AI in Weather and Tokenomics

AI in Weather and Tokenomics

Level: MA/MAP
Responsible person: Dr Mark C. Ballandies
Keywords:  AI, Machine learning, weather forecasting, Tokenomics, DePIN

Artificial Intelligence (AI) has driven a paradigm shift across numerous industries, including weather forecasting. Recent research has shown that AI-based solutions can outperform conventional numerical weather prediction systems [1]—which typically require expensive supercomputers to run—thus reducing the high computational costs involved. 

Simultaneously, the rise of decentralized physical infrastructure (DePIN) has enabled the collection of large volumes of sensor data through token incentives. This influx of data holds great potential for enhancing AI-driven forecast models. However, data quality remains a serious concern, as much of the community-provided information is often unreliable and thus of limited use [2]. Compounding this challenge is the lack of robust mechanisms for quantifying the value of high-quality data, which can lead to excessive rewards for data providers and undermine the long-term viability of DePIN systems. 

In response, this work proposes leveraging explainable AI methodologies—such as Integrated Gradients [3]—within state-of-the-art weather models to quantify how specific data inputs influence model outputs.

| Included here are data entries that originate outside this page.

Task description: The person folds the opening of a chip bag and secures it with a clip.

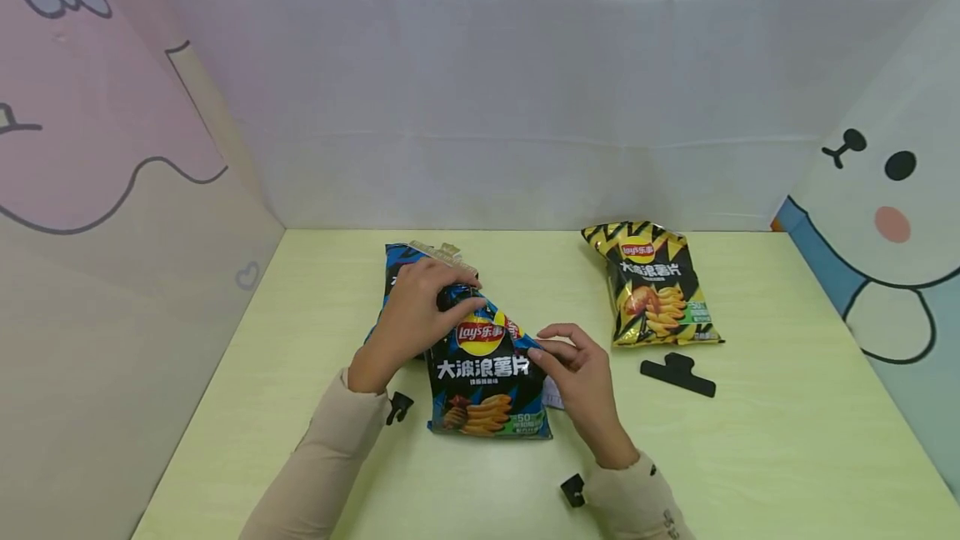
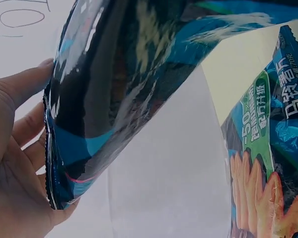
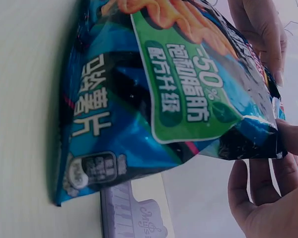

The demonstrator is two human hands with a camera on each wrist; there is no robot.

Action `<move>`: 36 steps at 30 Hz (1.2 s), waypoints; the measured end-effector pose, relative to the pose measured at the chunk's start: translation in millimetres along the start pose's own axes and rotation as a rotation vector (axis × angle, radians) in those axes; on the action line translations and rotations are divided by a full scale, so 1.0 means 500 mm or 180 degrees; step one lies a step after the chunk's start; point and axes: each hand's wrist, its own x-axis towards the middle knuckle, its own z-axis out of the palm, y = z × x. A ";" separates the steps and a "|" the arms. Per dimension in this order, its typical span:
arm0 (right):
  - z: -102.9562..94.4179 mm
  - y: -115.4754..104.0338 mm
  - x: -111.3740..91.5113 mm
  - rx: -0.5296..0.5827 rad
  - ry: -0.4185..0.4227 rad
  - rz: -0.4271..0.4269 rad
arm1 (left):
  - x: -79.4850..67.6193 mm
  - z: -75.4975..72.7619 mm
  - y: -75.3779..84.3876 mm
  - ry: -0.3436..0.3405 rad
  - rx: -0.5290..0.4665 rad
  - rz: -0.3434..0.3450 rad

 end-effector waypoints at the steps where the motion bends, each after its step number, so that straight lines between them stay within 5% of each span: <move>1: -0.001 0.000 0.000 0.0001 -0.0027 0.0016 | -0.001 0.000 -0.001 -0.0010 0.0021 -0.0030; 27: -0.033 -0.001 0.009 -0.0387 -0.0043 0.0069 | -0.006 0.003 -0.010 0.0133 -0.0152 0.0228; 36: -0.059 0.014 0.013 -0.1462 -0.0095 -0.0182 | -0.007 0.002 -0.011 0.0126 -0.0153 0.0233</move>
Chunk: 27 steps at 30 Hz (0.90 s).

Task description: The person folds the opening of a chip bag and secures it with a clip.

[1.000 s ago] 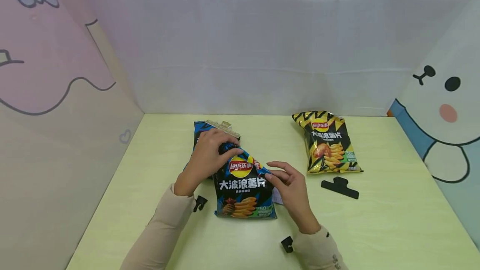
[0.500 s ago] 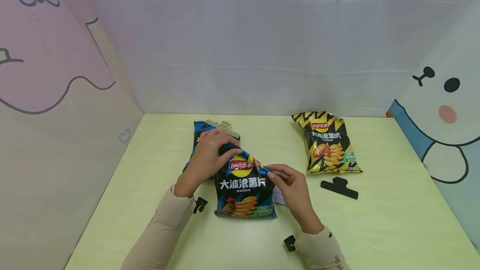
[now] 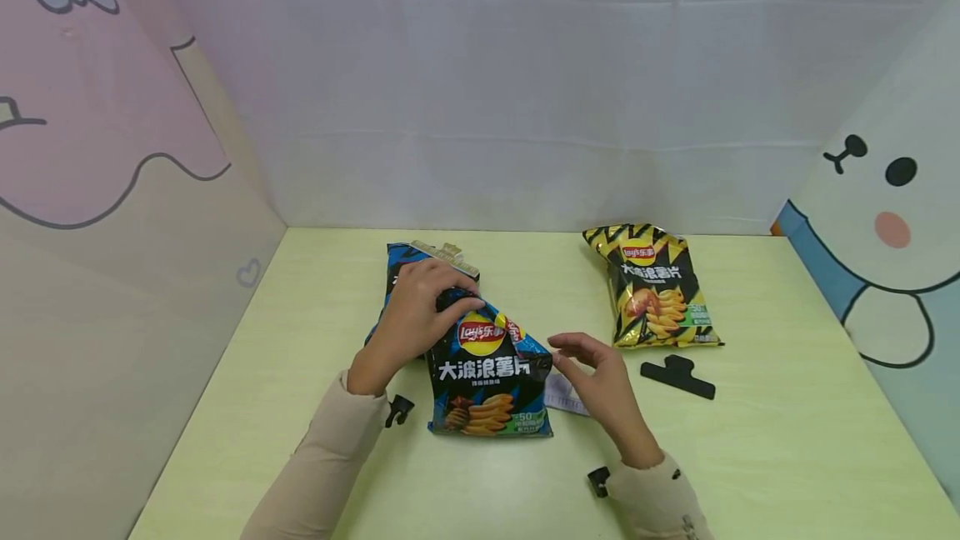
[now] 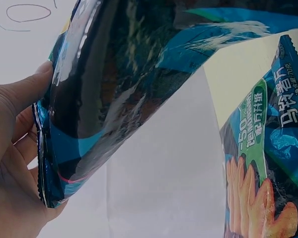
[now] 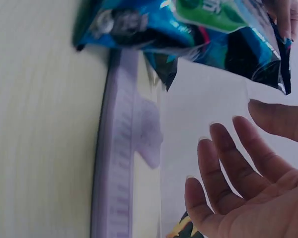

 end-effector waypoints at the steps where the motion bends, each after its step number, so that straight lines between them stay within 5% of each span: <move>1: 0.000 0.002 0.000 -0.0137 0.0000 -0.0006 | 0.000 0.000 0.000 -0.0001 0.0000 -0.0004; 10: 0.004 0.002 -0.006 -0.1318 -0.0174 0.0132 | -0.001 -0.002 0.000 0.0005 0.0011 -0.0008; 27: 0.007 0.017 -0.012 -0.1612 -0.0288 0.0181 | -0.003 -0.004 0.000 0.0013 -0.0008 0.0025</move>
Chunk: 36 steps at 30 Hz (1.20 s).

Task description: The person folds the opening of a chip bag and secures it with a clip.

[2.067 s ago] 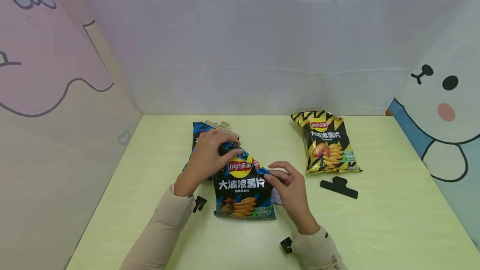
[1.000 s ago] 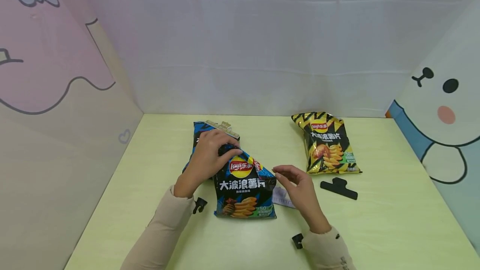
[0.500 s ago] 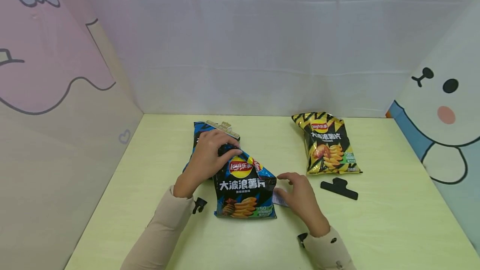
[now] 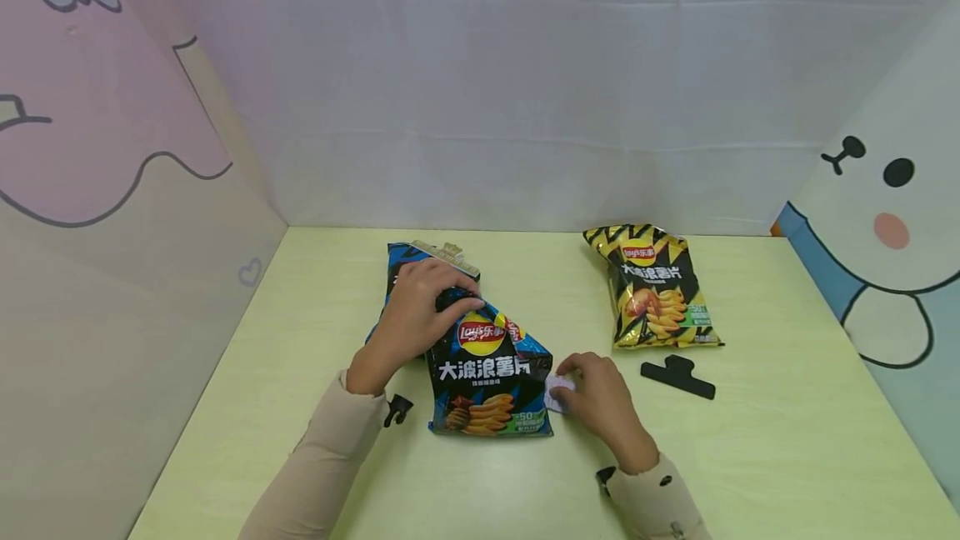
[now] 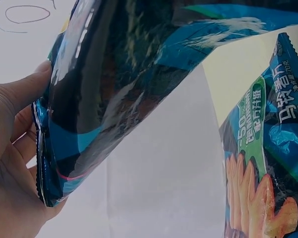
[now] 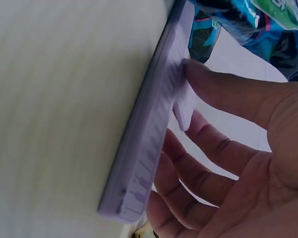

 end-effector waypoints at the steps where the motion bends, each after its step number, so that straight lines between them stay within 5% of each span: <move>1: -0.001 0.001 0.000 0.0007 -0.0014 0.0021 | 0.000 -0.001 0.000 0.0008 -0.0010 0.0010; 13: -0.014 0.004 -0.003 0.0505 -0.0146 0.0290 | -0.003 0.001 0.001 0.0079 -0.0044 0.0095; 36: -0.061 -0.012 -0.008 0.1083 0.0473 0.0356 | -0.004 0.002 0.000 0.0097 -0.0129 0.0058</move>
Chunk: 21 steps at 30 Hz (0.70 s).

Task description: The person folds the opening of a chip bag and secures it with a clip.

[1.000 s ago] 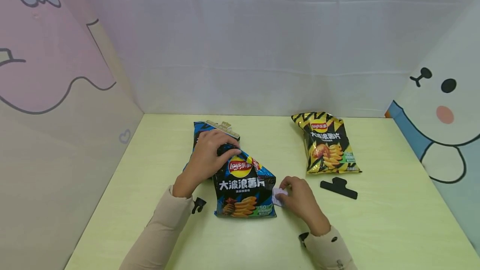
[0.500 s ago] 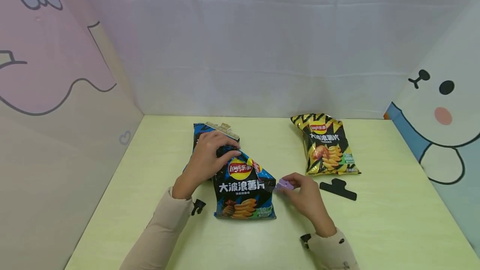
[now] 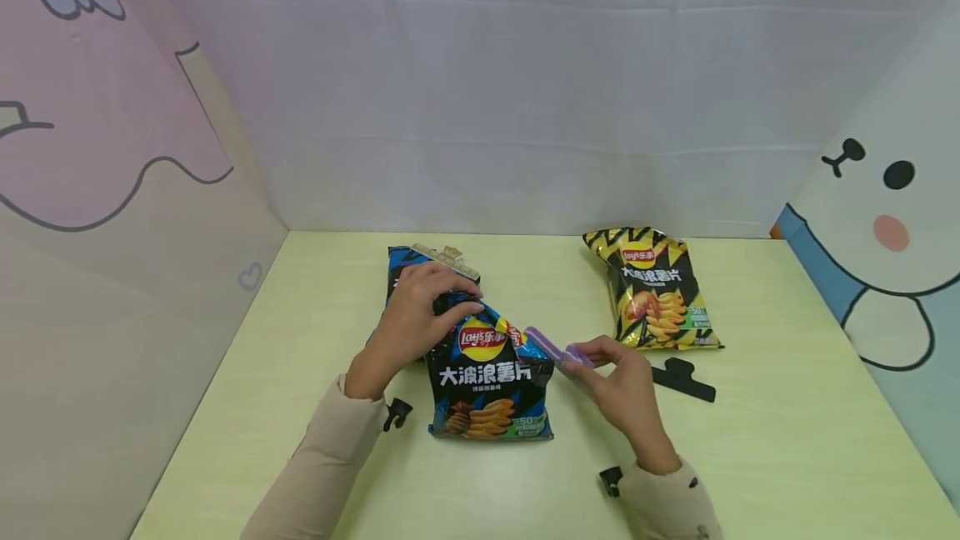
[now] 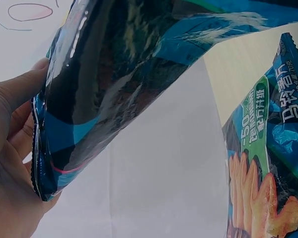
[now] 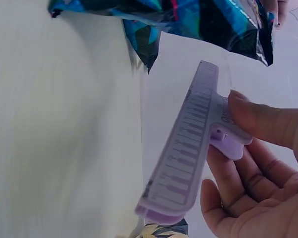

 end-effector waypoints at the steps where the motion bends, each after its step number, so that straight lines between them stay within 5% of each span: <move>1: -0.002 -0.002 -0.001 0.0028 0.0025 -0.0004 | 0.000 0.000 0.000 0.0000 0.0004 0.0008; 21: -0.047 -0.043 -0.009 0.0630 0.0554 -0.0155 | -0.001 -0.003 0.003 -0.0028 -0.0002 0.0047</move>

By more clearly attributing contributions from each data source to the accuracy and reliability of forecasts, it may become possible to assign value more effectively to useful data. This approach would mark a significant advance for both current research efforts and practical, token-incentivized data platforms. 

Depending on your expertise and the scope of this thesis, you may focus on replicating and benchmarking existing methods or develop novel research directions.  
A strong background in machine learning and the ability to deploy production-ready code are expected, or the drive and aptitude to rapidly acquire these skills through dedicated effort. 
 

References:


[1]: Zhang, Y., Long, M., Chen, K., Xing, L., Jin, R., Jordan, M.I. and Wang, J., 2023. Skilful nowcasting of extreme precipitation with NowcastNet. Nature, 619(7970), pp.526-532. 
[2]: Chiu, M.T., Mahajan, S., Ballandies, M.C. and Kalabić, U.V., 2024. DePIN: A Framework for Token-Incentivized Participatory Sensing. arXiv preprint arXiv:2405.16495. 

[3]: Lundstrom, D.D., Huang, T. and Razaviyayn, M., 2022, June. A rigorous study of integrated gradients method and extensions to internal neuron attributions. In International Conference on Machine Learning (pp. 14485-14508). PMLR.